Warren Buffett’s Berkshire Hathaway reported a two-thirds drop in third-quarter profits compared to the same period last year, while its cash flow hit a new record despite rising share buybacks.
The sprawling conglomerate said on Saturday that its net profit fell to $ 10.34 billion, or $ 6,882 per Class A share, in the third quarter.
Berkshire’s operating profit, which Buffett prefers as a performance measure because it eliminates fluctuations in its stock portfolio, rose 18% from the previous year to $ 6.5 billion.
Even though the investment firm stepped up its share buybacks to buy back $ 7.6 billion of its own shares in the third quarter, bringing the nine-month total to just over $ 20 billion, its cash flow has hit a record $ 149 billion.
Some longtime investors have become frustrated with Buffett’s reluctance to close a big deal and cash in on Berkshire’s growing liquidity as the legendary investor has retreated to high valuations.
The conglomerate’s various business units have allowed it to take advantage of the vast economic recovery from the Covid-19 pandemic, but now leave it exposed to the subsequent challenges that the public health crisis has created.
Although operating revenue for its rail division increased 11.8% from a year ago to $ 4.59 billion, Berkshire acknowledged that the company “experienced material costs, freight and other higher inputs, “which she attributed to” ongoing disruptions “in global supply chains.

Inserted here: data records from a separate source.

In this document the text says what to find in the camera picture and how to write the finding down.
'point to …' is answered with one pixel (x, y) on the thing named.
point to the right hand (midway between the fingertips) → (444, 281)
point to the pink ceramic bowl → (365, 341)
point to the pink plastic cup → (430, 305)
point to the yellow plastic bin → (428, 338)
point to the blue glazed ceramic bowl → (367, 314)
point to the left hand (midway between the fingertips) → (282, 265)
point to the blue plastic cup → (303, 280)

Berkshire also warned that it did not expect a significant increase in aerospace revenue or profits in the near term at Precision Castparts, the metal fabrication company purchased in 2016, due to disruption in the supply chain. supply and the continuing impact of the pandemic on commercial air travel.

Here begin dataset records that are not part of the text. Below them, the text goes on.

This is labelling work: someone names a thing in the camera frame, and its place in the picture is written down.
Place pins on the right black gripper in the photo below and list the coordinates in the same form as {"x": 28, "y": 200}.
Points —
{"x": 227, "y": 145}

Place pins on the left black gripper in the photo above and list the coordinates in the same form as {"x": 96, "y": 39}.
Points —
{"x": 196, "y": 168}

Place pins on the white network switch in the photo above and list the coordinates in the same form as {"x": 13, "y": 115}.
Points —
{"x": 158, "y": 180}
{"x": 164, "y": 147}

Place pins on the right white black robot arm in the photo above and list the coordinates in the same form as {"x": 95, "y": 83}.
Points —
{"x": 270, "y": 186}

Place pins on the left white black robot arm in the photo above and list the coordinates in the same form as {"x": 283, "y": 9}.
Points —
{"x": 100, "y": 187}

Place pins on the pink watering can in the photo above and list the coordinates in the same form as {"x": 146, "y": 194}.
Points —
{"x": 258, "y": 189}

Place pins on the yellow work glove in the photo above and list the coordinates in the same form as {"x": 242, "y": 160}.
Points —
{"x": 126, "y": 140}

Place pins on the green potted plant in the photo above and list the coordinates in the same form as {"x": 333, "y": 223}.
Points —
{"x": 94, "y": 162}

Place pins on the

Some of the company’s other activities, spanning housing, manufacturing and retail, paint a relatively robust picture of customer demand, but have also been affected by reduced input availability caused by disruptions along the way. the supply chain.
One of the weak spots in performance was Berkshire’s insurance underwriting business, which saw losses increase to $ 784 million in the three months leading up to September due to catastrophic events such as the Hurricane Ida in the United States and flooding in Europe. However, insurance investment income edged up in the third quarter to $ 1.2 billion from $ 1 billion in the same period last year.

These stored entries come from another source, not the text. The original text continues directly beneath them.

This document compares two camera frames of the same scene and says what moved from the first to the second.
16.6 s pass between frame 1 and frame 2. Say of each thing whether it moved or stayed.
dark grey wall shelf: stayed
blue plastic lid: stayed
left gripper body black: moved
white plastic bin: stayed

Berkshire’s Class A shares have risen 26.3% so far this year, on par with the benchmark S&P 500.
The fair value of Berkshire’s equity investments rose less than 1% to $ 310.7 billion between June 30 and the end of September. About 70 percent of the value of this portfolio is made up of four companies; American Express, Apple, Bank of America and Coca-Cola.
Berkshire said it held $ 128.4 billion in Apple shares at the end of September, up from $ 124.3 billion at the end of June and marking the largest increase in this quartet. Coke investment was the only one of the four to decline in the September quarter.